Oh, my good Lord, she thought, struggling to stay calm. What to do? Scream? But it might enrage him, and who would hear her, anyway? Sweet Jesus—this man here, and the worst of it was that all the kids were home!

Still smiling, he tucked the threatening gun into his jacket.

“Aren’t you going to invite me in?” he said. She stepped back reluctantly. There was nothing else she could do.

“Thank you,” he said with mocking politeness.

When he spotted Shawna and Chrissy at the kitchen island, he lowered the other gun and hid it behind his leg. Thank God for that, at least. They watched him with mild curiosity. At their age, the sudden appearance of a stranger was just one of thousands of other mysterious things. The flu that had kept so many of the Bennett kids home from school had also wreaked havoc with their bedtimes.

“Hey, who are you?” Chrissy said, sliding off her stool and starting toward him to make friends.

Mary Catherine swallowed, fighting the urge to dive across the kitchen and scoop the child up.
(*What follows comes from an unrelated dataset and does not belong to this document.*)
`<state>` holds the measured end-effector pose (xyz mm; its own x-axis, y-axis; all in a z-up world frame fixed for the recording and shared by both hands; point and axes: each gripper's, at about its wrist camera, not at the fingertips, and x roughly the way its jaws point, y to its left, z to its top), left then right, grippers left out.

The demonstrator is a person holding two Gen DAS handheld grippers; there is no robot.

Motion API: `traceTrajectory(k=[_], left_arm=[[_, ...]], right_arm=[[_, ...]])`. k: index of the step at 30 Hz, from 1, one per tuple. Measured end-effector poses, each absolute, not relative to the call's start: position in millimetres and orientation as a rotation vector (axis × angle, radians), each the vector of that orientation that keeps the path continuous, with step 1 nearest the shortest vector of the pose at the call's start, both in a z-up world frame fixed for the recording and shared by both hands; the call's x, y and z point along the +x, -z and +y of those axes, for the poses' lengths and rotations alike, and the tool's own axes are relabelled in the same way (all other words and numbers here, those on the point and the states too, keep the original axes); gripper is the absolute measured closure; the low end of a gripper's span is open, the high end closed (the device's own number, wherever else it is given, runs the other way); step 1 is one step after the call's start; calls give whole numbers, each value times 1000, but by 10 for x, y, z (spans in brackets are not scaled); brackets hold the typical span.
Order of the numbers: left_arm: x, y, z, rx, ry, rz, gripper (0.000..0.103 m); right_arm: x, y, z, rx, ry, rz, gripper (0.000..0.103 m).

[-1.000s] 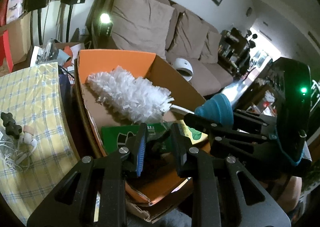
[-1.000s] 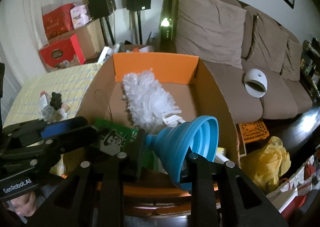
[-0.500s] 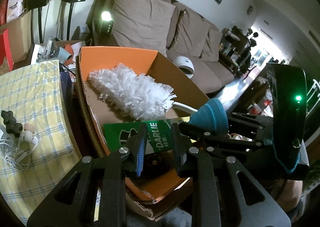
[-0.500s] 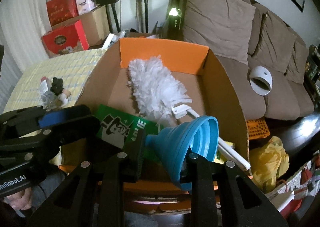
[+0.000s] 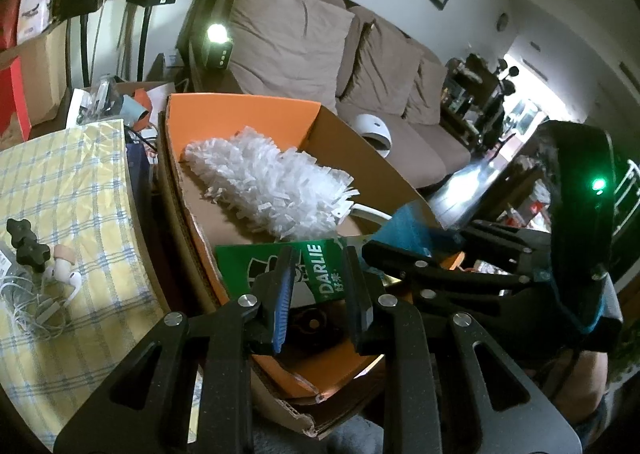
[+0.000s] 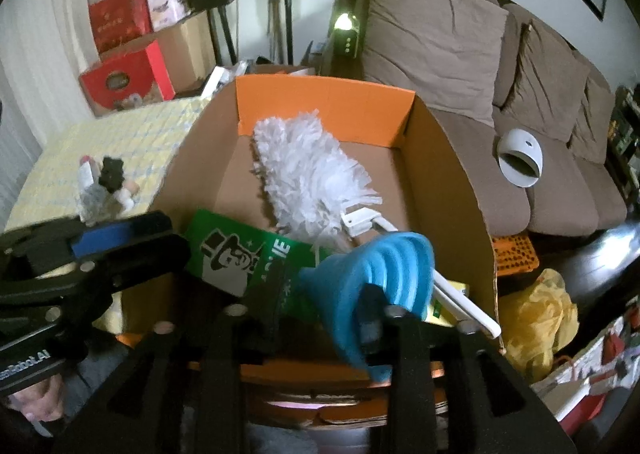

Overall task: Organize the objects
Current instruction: 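Open the right gripper to release the funnel in the box, then move the right gripper from the box toward the white earphones on the table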

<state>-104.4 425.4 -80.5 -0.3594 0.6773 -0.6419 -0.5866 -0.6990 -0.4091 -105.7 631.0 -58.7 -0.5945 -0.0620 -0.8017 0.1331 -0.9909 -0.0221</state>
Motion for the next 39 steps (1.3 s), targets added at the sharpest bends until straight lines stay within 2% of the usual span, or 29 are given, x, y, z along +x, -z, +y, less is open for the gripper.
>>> traceTrajectory(k=[1,2,6,8,14,17,19,22,24,26,32,34,39], left_arm=[[-1049,801,4247,-1059,-2097,-142,82],[-1056,797,4237,-1060,-2098,-145,82],[-1064,763,4182,-1050,-2107,-161,82],[-1078,737,4148,-1044,-2111,-167,82],[-1093,655,3925,-1000,-2166,-165,63],[-1067,554,3695,-946,-2230,-151,54],[-1029,460,3536,-898,-2303,-107,41],[-991,342,3343,-863,-2446,2,27],[-977,306,3223,-857,-2516,60,27],[-954,285,3114,-847,-2540,72,26],[-943,233,2724,-830,-2608,102,16],[-956,219,2528,-834,-2647,69,9],[-1050,195,1972,-835,-2688,-96,4]], right_arm=[[-1044,560,6330,1340,2720,101,49],[-1035,539,6341,1327,2728,86,46],[-1003,437,6391,1268,2752,13,45],[-995,383,6396,1234,2785,-6,40],[-950,261,6471,1162,2855,-48,28],[-947,249,6505,1169,2867,-35,28],[-942,233,6546,1162,2880,-53,27],[-925,189,6579,1136,2892,-87,27],[-905,146,6570,1113,2899,-96,27],[-886,111,6541,1097,2895,-100,20],[-862,75,6460,1087,2888,-69,20],[-849,56,6439,1072,2874,-73,20],[-768,-18,6301,1044,2834,-18,20]])
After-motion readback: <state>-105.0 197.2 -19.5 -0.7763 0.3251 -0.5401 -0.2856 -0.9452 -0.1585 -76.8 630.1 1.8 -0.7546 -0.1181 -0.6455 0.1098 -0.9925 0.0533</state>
Instead, she stepped forward to intercept Chrissy and caught her hand.

“I’m one of your daddy’s friends,” the man said.

“I’m Chrissy. Are you a police officer, too? Why is your hand bleeding? And what’s that behind your leg?”
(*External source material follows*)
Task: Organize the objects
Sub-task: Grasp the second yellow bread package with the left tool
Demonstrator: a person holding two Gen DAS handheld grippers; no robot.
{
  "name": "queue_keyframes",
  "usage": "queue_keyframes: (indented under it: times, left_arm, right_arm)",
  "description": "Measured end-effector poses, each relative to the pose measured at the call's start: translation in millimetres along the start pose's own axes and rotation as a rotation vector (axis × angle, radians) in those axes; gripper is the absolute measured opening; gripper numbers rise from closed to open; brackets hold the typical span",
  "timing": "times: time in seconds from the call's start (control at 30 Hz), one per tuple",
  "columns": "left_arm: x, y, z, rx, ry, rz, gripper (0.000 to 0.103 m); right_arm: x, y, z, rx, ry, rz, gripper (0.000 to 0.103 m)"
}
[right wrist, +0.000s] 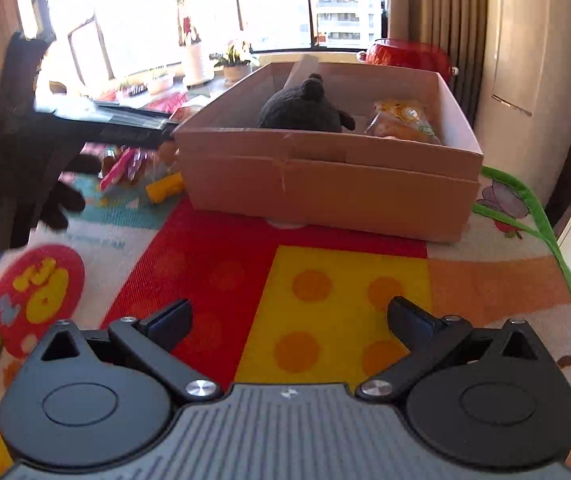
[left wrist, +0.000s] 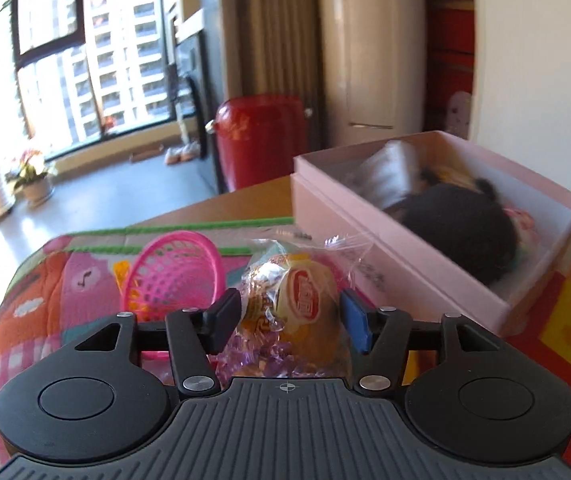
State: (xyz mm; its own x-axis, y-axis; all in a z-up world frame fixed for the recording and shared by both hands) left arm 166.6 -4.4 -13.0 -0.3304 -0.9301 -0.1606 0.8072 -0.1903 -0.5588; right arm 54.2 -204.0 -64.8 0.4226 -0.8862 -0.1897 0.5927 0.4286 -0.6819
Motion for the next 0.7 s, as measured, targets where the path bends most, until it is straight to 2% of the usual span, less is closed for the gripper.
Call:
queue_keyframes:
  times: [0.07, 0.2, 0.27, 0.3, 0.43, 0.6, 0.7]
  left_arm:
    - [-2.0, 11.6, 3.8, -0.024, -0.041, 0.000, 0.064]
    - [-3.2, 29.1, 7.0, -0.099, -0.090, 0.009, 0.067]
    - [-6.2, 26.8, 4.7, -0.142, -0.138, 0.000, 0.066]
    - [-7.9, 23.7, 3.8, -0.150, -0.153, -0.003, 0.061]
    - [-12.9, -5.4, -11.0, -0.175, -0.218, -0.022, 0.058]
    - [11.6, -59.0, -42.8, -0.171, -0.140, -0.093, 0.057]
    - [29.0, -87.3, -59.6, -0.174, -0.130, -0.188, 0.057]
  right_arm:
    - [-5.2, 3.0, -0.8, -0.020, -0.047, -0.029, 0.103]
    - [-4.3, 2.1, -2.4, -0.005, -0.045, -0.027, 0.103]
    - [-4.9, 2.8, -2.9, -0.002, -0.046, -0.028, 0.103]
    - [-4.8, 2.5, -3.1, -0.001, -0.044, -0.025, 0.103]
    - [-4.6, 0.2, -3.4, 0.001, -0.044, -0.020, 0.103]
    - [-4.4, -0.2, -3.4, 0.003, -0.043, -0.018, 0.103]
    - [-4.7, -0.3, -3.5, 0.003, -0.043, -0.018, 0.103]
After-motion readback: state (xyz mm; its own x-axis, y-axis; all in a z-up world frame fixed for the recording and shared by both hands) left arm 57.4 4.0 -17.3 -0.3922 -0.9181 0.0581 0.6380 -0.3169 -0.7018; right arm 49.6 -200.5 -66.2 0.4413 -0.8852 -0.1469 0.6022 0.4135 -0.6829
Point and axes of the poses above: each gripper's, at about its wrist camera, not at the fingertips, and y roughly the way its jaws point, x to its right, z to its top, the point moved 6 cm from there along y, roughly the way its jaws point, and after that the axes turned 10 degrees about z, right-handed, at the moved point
“Put a sock in the brat,” the Teacher said quietly to Mary Catherine. “This ‘why is the sky blue’ crap is really pissing me off.”
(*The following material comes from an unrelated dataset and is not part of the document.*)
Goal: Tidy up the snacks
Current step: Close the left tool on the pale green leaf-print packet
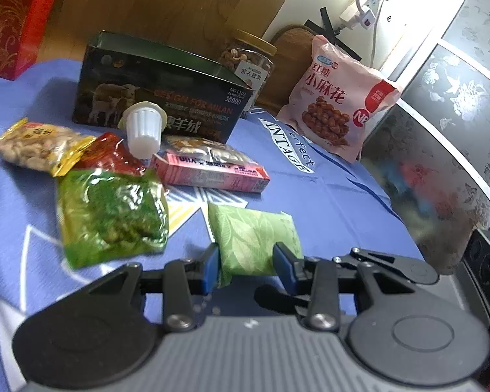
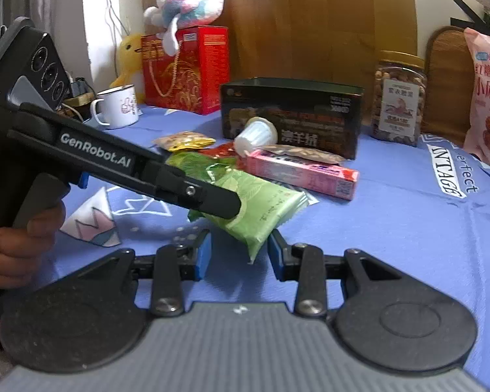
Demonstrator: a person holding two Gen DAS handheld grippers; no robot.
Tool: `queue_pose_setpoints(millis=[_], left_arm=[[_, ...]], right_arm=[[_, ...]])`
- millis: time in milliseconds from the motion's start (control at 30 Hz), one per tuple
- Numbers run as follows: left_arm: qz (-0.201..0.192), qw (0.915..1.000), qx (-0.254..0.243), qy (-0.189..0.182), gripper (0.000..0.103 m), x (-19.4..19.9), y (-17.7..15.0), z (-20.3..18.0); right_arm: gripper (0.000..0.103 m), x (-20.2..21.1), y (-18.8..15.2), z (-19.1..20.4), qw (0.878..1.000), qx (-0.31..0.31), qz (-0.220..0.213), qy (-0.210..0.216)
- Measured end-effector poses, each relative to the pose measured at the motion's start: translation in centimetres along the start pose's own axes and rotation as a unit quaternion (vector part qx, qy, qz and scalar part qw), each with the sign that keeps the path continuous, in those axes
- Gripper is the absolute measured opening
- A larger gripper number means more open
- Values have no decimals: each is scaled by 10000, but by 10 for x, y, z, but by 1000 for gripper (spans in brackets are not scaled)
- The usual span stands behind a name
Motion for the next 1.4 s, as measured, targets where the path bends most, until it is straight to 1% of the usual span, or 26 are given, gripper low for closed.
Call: queue_pose_setpoints(millis=[167, 367, 533, 567, 667, 800, 900, 1233, 1400], left_arm=[[-10, 9999, -65, 77, 35, 14, -10, -1], [46, 10000, -12, 75, 35, 25, -23, 3], [120, 9998, 60, 118, 37, 28, -33, 7], [116, 9998, 76, 124, 38, 29, -34, 8], [87, 9998, 75, 139, 44, 31, -33, 8], [10, 9999, 34, 148, 50, 35, -30, 7], [-5, 9999, 32, 154, 51, 36, -29, 7], [-4, 9999, 94, 116, 51, 39, -29, 10], [3, 9998, 162, 78, 51, 40, -29, 13]], right_arm=[[40, 5, -3, 12, 9999, 18, 47, 115], [40, 12, -11, 27, 9995, 55, 135, 283], [42, 12, -19, 32, 9987, -70, 287, 427], [42, 12, -20, 32, 9986, -84, 295, 431], [43, 12, -20, 34, 9987, -57, 271, 427], [46, 14, -19, 32, 9990, -88, 231, 384], [47, 15, -20, 30, 9991, -121, 208, 348], [49, 20, -19, 30, 9993, -107, 103, 339], [49, 19, -19, 28, 9991, -196, 78, 355]])
Point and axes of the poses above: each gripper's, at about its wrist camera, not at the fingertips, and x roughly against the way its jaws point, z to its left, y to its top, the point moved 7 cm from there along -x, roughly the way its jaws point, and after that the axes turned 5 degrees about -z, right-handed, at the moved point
“Go watch the movie now, girls,” she said.

“But I thought you said Harry Potter was too scary,” Shawna said, giving her a distressed look.

“It’ll be okay this once, Shawna. Just do it. Now.”

The little girls scurried away, finally frightened by their nanny’s harsh tone rather than by the man who might kill them.

He lifted a carrot stick off the cutting board and bit into it.

“Get on the phone and tell Mike he needs to get home fast,” he said to Mary Catherine as he chewed. “You won’t be lying if you say it’s a family emergency.”

Chapter 81

“ALL RIGHT, YOUNG MAN, it’s Judgment Day,” Seamus said as he guided Eddie through the Bennetts’ front door.